● WHAT THIS TASK INVOLVES: Give every line of the data again, exactly.
- - - -
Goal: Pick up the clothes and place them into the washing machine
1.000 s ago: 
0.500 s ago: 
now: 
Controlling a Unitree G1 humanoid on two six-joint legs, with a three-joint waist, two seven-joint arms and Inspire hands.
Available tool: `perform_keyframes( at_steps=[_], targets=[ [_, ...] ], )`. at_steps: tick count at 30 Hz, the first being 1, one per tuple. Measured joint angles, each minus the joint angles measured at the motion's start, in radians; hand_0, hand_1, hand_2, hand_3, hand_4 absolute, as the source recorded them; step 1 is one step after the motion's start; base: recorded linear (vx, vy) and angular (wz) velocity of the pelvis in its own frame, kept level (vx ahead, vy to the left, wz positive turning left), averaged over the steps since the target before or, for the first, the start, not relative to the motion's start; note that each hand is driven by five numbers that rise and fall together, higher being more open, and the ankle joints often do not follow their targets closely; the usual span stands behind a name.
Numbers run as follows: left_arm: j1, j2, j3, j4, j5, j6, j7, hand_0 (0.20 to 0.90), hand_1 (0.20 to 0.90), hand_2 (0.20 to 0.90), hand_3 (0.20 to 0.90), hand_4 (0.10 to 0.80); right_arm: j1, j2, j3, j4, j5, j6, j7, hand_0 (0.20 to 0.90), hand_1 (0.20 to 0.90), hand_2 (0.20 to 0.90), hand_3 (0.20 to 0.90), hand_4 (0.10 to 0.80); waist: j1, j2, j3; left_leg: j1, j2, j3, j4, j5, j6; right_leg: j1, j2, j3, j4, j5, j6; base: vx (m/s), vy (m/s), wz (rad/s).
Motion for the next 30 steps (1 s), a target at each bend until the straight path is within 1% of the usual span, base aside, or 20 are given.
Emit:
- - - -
● SOLUTION TO THE PROBLEM:
Goal: Pick up the clothes and place them into the washing machine
1.000 s ago: 
0.500 s ago: 
now: 
Controlling a Unitree G1 humanoid on two six-joint legs, with a three-joint waist, two seven-joint arms and Inspire hands.
Available tool: `perform_keyframes( at_steps=[_], targets=[ [_, ...] ], )`. at_steps: tick count at 30 Hz, the first being 1, one per tuple. Measured joint angles, each minus the joint angles measured at the motion's start, in radians; hand_0, hand_1, hand_2, hand_3, hand_4 absolute, as the source recorded them; step 1 is one step after the motion's start; base: recorded linear (vx, vy) and angular (wz) velocity of the pelvis in its own frame, kept level (vx ahead, vy to the left, wz positive turning left), averaged over the steps since the target before or, for the first, the start, not relative to the motion's start; note that each hand is driven by five numbers that rise and fall together, higher being more open, and the ankle joints often do not follow their targets closely; the usual span stands behind a name.
Numbers run as follows: left_arm: j1, j2, j3, j4, j5, j6, j7, hand_0 (0.20 to 0.90), hand_1 (0.20 to 0.90), hand_2 (0.20 to 0.90), hand_3 (0.20 to 0.90), hand_4 (0.10 to 0.80); right_arm: j1, j2, j3, j4, j5, j6, j7, hand_0 (0.20 to 0.90), hand_1 (0.20 to 0.90), hand_2 (0.20 to 0.90), hand_3 (0.20 to 0.90), hand_4 (0.10 to 0.80); waist: j1, j2, j3; left_leg: j1, j2, j3, j4, j5, j6; right_leg: j1, j2, j3, j4, j5, j6; base: vx (m/s), vy (m/s), wz (rad/s).
Motion for the next 30 steps (1 s), a target at each bend until the straight path is within 1% of the usual span, base aside, or 20 are given.
Emit:

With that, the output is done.